Jarnistech > PCB Surface Method > HASL PCB Surface Finish
HASL PCB Circuit Board

The HASL (Hot Air Solder Leveling) surface finish is a commonly used option in the manufacturing of printed circuit boards (PCBs). It involves the application of a thick layer of solder onto the copper traces of the PCB to protect them from corrosion and facilitate soldering during assembly. In this article, we will explore the advantages and disadvantages of using HASL as a surface finish from the perspective of PCB manufacturers.

What Is PCB HASL Surface Finish?

PCB HASL (Hot Air Solder Leveling) is a common surface finish used in printed circuit board (PCB) manufacturing. It is a cost-effective and widely-used process that provides a protective coating and solderable surface to the copper pads on a PCB.

Advantages and Disadvantages For PCB HASL Surface Finish

It’s important to consider the specific requirements of the PCB design and the intended application when selecting a surface finish, as each option has its own advantages and disadvantages.

Advantages of PCB HASL Surface Finish:

Cost-effective: HASL is a relatively inexpensive surface finish compared to other options like ENIG or OSP, making it a cost-effective choice for certain applications.

Good solderability: HASL provides excellent solderability, making it easier to achieve good solder joints during the assembly process.

Shelf life: HASL has a long shelf life, meaning that the solderability of the PCB remains stable over an extended period, allowing for easy storage and use.

Durability: The thick layer of solder applied during the HASL process provides good protection to the underlying copper traces, making the PCB more resistant to corrosion and wear.

Disadvantages of PCB HASL Surface Finish:

Uneven surface: The leveling process of HASL can result in an uneven surface, which may not be suitable for applications where a flat and smooth surface finish is required.

Limited component spacing: The thick layer of solder applied during HASL can create challenges in close component placement, especially for fine-pitch components or high-density designs.

Not suitable for small features: HASL is not well-suited for PCBs with small solder mask openings or fine traces as the solder can bridge or create solder balls in these areas, leading to potential shorts or electrical issues.

Environmental concerns: Traditional HASL contains lead, which is a hazardous substance. While lead-free HASL is available, environmental regulations and customer preferences have pushed for the use of alternative surface finishes that are more eco-friendly.

Overall, HASL can be a suitable surface finish for certain applications, especially those that prioritize cost-effectiveness and ease of soldering. However, it may not be the best choice for PCBs with stringent requirements for surface flatness,  fine-pitch components, or environmental compliance.
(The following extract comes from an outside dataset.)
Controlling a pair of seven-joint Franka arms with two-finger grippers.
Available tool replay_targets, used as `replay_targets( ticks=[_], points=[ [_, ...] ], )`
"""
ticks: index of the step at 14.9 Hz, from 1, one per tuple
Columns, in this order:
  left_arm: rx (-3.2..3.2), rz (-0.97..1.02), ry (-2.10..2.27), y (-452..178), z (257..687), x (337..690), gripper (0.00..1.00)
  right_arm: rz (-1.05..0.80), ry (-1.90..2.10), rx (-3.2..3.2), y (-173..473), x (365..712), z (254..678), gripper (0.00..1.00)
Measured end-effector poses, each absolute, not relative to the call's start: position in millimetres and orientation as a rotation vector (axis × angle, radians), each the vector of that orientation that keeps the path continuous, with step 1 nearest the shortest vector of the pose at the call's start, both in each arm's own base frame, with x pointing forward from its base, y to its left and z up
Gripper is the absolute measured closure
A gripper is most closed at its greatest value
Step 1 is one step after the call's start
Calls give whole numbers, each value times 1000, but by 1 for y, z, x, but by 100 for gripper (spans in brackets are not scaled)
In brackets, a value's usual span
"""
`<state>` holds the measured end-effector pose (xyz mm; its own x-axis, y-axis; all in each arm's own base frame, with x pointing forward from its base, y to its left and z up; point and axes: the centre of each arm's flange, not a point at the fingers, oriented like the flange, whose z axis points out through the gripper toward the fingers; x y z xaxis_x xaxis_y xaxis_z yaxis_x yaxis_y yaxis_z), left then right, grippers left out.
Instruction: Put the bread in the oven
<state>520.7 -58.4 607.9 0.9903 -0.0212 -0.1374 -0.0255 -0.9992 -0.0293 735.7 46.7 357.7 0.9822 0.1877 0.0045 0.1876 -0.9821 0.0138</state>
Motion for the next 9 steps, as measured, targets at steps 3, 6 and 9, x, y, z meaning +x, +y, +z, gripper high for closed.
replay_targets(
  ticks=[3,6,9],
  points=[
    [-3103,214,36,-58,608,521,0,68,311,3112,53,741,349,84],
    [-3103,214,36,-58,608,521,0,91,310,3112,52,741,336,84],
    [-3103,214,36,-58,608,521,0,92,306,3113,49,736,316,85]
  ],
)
HASL Surface Finish Process and Equipment

The HASL (Hot Air Solder Leveling) process involves applying a layer of solder alloy onto the copper pads of a PCB and then leveling the solder using hot air. Here is an overview of the HASL process and the equipment used:

1. Flux Application: Before the solder is applied, a flux is typically applied to the PCB’s copper surface. The flux helps remove oxidation and contaminants, promoting good solder wetting and adhesion.

2. Preheating: The PCB is preheated to a specific temperature to ensure uniform solder coating and prevent thermal shock during the solder leveling process. Preheating also helps remove moisture from the PCB, which can affect solderability.

3. Solder Application: The PCB is then passed through a molten solder bath or wave, where the solder alloy is applied to the copper pads. The solder alloy is typically a tin-lead or lead-free composition, depending on the specific HASL type.

4. Solder Leveling: After the solder is applied, the excess solder is removed by passing the PCB through a hot air leveling chamber. The hot air blows over the PCB, leveling the solder and creating a smooth and flat surface finish. The temperature and airflow are carefully controlled to ensure proper leveling without causing damage to the PCB or components.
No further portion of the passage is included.